**GIVEN INFORMATION**.
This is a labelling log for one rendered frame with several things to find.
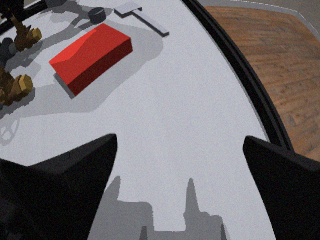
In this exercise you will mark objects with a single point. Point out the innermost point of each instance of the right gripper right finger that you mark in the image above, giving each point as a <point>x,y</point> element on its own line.
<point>289,185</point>

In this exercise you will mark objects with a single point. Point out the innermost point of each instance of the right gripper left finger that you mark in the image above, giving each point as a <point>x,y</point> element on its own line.
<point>60,197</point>

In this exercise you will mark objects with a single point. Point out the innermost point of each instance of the red block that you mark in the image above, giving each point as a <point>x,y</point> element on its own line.
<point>90,56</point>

**WORK TASK**. With the line containing "the red block" as the start and the last line of the listing as the end, restate that stretch word for word and nothing else.

**EXERCISE SOLUTION**.
In this exercise you will mark objects with a single point. Point out the innermost point of each instance of the red block that you mark in the image above, giving each point as a <point>x,y</point> element on its own line.
<point>90,56</point>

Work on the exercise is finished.